Die Anwälte kritisieren das Gesetz vor allem darum, weil es nur ungenügenden Rechtsschutz für Betroffene vorsehe. Dadurch würden fundamentale Prinzipien des Schweizer Rechtsstaats verletzt, sagte Schupp.

Im gleichen Sinn äusserte sich Alexander Rabian, Vorsitzender der Geschäftsleitung des Verbands Schweizerischer Vermögensverwalter: «Wir verlangen gleiche Widerspruchsrechte, gleichen Rechtsschutz für alle betroffenen Branchen»

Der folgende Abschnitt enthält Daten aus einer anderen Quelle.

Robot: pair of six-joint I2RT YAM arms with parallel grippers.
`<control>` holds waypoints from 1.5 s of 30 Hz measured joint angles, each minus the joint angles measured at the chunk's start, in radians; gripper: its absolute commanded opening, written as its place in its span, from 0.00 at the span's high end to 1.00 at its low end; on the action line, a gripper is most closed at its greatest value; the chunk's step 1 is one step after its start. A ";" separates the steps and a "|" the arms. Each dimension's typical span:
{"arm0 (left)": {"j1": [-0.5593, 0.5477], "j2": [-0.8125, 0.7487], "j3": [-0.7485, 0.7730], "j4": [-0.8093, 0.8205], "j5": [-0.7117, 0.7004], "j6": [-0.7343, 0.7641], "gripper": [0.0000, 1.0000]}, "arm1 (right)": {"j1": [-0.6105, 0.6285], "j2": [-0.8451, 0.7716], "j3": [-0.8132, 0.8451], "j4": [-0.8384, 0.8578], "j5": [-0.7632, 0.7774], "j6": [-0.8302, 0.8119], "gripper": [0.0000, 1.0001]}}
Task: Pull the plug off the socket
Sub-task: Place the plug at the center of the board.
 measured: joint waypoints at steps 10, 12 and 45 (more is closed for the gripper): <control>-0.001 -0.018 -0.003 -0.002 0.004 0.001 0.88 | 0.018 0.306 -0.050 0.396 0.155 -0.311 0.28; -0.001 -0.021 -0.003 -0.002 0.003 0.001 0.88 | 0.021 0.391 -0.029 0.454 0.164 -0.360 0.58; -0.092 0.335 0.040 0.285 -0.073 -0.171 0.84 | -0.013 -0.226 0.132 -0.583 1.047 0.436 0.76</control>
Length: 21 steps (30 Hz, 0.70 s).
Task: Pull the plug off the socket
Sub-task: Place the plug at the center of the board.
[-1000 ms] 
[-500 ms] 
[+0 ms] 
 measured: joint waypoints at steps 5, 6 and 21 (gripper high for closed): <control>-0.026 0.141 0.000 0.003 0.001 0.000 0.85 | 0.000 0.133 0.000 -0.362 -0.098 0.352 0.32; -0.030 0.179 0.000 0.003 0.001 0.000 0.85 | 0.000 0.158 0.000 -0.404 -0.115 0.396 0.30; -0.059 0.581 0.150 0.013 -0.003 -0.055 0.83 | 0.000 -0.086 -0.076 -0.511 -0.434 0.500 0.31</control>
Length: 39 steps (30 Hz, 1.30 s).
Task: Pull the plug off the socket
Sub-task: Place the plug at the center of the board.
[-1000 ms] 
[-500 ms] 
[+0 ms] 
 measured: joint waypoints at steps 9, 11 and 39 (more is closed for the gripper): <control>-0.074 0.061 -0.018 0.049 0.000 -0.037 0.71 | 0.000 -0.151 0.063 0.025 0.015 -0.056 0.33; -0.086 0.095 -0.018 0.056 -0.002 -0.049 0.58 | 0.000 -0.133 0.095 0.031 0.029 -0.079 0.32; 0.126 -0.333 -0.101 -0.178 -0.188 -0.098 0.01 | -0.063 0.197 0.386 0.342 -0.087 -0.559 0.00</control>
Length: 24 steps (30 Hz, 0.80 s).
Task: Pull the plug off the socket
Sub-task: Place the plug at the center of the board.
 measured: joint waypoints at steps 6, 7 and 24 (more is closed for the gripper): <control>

Raoul Egli, Zentralpräsident von Treuhand Suisse, spricht dagegen von eine «Irrtum». Er kritisiert, dass die Treuhänder überhaupt von den Gesetz erfasst werden. «Die Schweizer Treuhänder sind als KMU-Berater primär in der Schweiz tätig», betonte er.

Sein Ziel sei es gewesen aufzuzeigen, was ein Treuhänder in der Schweiz mache, sagte Egli. Er hofft nun, dass das Gesetz so abgeändert wird, dass die nötigen Abgrenzungen gemacht werden können.

Das Gesetz zur Lösung des Steuerstreits, das der Bundesrat letzte Woche vorgelegt hat, erfasst neben Bankmitarbeitenden auch Treuhänder, Vermögensverwalter und Anwälte, die aktiv im Geschäft mit US-Kunden tätig waren.

An dem Hearing nahmen Finanzministerin Eveline Widmer-Schlumpf sowie Staatssekretär Michael Ambühl teil. Die Wirtschaftskommission will am Donnerstag über die Vorlage entscheiden. Im Rat ist das Geschäft für den 12. Juni traktandiert.